Обитатели госпиталя на весь город славились своими амурными похождениями. Без рук, без ног, а главное, без одежды, в госпитальных халатах или просто в нижнем белье, они умудрялись на связанных, простынях спускаться по ночам с любого этажа, преодолевать высокий забор и до утра нежиться под лоскутными одеялами у своих зазноб.
Моня не мог разговаривать, но был в состоянии слушать. И в изобилии выслушивал исповеди инвалидов, вернувшихся из ночных вылазок. Они избирали Моню для своих восторженных излияний потому, что рот у него был запечатан гипсом, и он никогда не перебивал рассказчика.
Особенно грозным ходоком слыл в госпитале сержант Паша Кашкин. Правда, назвать ходоком его можно было в одном смысле – ходок по бабам. Потому что в прямом смысле – Паша ходок был слабый: правую ногу ему оттяпали до колена – осталась короткая культя, обмотанная марлей, и он не ходил, а скакал на костылях, выставив эту культю, как укороченный минометный ствол.
Культя и была его главным инструментом в делах любовных.

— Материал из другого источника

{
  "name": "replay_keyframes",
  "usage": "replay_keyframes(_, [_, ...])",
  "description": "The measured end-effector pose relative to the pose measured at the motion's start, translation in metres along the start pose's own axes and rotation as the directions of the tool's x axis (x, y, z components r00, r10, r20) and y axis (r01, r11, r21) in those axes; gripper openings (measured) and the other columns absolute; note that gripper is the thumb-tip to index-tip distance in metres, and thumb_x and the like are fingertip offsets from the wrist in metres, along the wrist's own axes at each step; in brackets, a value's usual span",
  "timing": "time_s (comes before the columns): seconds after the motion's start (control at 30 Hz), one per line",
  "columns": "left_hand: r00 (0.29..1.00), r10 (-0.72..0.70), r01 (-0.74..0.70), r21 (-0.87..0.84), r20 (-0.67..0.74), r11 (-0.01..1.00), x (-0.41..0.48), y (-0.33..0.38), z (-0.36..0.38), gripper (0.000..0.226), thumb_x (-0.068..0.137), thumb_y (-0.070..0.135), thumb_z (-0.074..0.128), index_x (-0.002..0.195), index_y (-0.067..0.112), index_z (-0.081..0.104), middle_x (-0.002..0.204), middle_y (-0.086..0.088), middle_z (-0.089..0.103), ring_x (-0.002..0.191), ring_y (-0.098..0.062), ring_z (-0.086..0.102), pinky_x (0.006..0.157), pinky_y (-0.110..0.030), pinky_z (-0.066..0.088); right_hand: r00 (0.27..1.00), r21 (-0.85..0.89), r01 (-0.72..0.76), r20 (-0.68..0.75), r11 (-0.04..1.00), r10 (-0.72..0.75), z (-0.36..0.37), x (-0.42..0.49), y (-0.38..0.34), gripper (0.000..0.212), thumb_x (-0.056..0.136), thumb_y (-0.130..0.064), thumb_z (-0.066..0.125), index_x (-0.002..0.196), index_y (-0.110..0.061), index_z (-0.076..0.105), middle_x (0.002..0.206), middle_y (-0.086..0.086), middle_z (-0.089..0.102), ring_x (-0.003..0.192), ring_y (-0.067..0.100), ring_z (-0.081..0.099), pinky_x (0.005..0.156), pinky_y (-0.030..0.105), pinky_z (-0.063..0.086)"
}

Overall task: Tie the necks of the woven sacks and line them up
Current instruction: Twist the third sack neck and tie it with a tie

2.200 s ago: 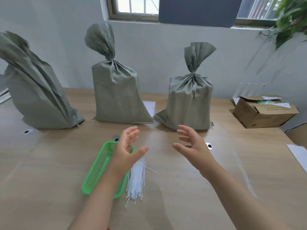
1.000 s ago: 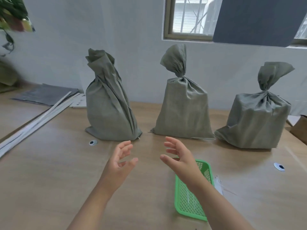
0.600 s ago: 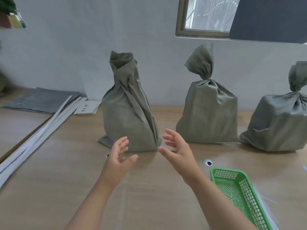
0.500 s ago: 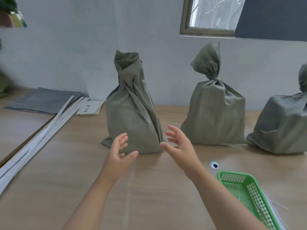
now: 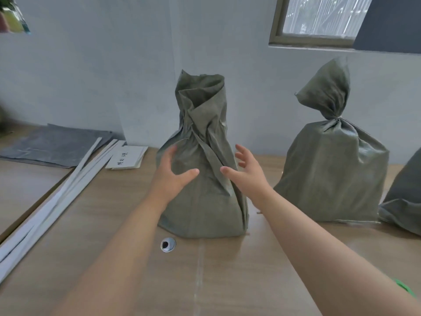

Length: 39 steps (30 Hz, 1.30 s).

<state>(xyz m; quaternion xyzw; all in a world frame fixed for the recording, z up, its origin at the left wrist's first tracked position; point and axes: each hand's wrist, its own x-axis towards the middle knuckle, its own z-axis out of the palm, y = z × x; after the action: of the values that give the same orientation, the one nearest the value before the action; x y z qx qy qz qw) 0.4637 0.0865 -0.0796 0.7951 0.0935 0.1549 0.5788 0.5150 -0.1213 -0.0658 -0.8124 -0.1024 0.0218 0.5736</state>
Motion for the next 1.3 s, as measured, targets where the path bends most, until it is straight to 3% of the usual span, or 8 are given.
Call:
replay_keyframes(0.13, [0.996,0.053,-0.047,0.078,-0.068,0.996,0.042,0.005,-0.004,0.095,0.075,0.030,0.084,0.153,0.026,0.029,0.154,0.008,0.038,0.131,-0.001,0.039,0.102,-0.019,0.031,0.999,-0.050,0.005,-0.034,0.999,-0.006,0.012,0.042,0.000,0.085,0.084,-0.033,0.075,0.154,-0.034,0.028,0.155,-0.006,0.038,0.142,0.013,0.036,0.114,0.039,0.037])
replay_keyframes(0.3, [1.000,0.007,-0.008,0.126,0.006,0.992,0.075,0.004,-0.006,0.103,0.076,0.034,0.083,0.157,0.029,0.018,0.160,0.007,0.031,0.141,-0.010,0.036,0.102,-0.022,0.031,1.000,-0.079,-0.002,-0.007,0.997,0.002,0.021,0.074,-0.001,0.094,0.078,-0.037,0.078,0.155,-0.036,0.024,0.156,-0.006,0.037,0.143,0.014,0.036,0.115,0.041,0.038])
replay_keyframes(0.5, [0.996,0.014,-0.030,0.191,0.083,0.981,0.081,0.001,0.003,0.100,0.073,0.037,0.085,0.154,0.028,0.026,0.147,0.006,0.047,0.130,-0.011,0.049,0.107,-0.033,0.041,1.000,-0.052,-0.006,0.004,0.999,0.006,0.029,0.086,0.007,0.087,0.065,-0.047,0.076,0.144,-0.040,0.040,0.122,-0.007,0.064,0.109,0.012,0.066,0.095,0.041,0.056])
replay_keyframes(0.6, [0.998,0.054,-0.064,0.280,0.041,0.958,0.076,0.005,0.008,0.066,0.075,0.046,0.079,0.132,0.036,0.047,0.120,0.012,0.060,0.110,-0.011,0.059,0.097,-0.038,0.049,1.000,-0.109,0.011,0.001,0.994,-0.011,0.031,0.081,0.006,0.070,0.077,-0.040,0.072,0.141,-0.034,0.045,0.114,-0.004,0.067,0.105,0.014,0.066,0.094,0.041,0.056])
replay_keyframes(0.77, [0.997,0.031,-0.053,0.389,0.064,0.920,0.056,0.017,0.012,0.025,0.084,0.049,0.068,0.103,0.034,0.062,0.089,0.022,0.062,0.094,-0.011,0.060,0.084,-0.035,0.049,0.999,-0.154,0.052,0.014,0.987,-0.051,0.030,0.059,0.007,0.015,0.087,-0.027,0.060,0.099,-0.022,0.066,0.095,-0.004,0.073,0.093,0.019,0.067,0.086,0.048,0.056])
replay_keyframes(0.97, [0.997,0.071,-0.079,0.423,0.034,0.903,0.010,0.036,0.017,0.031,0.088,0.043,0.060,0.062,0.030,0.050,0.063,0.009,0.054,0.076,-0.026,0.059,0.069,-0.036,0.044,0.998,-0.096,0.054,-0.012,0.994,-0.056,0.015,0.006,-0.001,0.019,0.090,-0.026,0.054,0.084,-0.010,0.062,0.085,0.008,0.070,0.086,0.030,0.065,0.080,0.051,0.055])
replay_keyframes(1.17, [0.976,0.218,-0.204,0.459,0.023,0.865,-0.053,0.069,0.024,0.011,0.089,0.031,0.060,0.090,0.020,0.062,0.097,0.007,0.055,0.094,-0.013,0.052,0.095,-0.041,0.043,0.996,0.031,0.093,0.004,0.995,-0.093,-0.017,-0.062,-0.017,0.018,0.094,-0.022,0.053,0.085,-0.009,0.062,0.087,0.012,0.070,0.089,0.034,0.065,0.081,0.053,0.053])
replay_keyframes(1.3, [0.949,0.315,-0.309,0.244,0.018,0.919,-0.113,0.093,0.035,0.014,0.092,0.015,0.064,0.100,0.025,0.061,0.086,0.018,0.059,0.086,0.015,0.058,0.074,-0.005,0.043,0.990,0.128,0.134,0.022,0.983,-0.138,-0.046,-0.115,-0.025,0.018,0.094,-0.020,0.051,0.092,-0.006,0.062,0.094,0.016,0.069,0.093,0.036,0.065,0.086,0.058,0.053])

– Понимаешь, друг, – говорил он Моне, обняв его за гипсовый хомут и задушевно глядя в глаза, – с этой культей я любую бабу беру. Никуда от меня не денется. Не веришь? Мне бы только завалить ее на кровать… Или… в траву… Дальше культя сама все сделает. Я – скок на бабу, культей упрусь в живот – попробуй скинь меня. Русская баба, она жалостливая. Ну, куда инвалида сбрасывать – я же убиться могу! Значит, она резких движений себе позволить не может. А я времени зря не теряю: шурую, шурую под юбкой, и – в дамки. Куда ей теперь деваться? Я – тама. Остается только помогать инвалиду Отечественной войны: подмахивать как следует.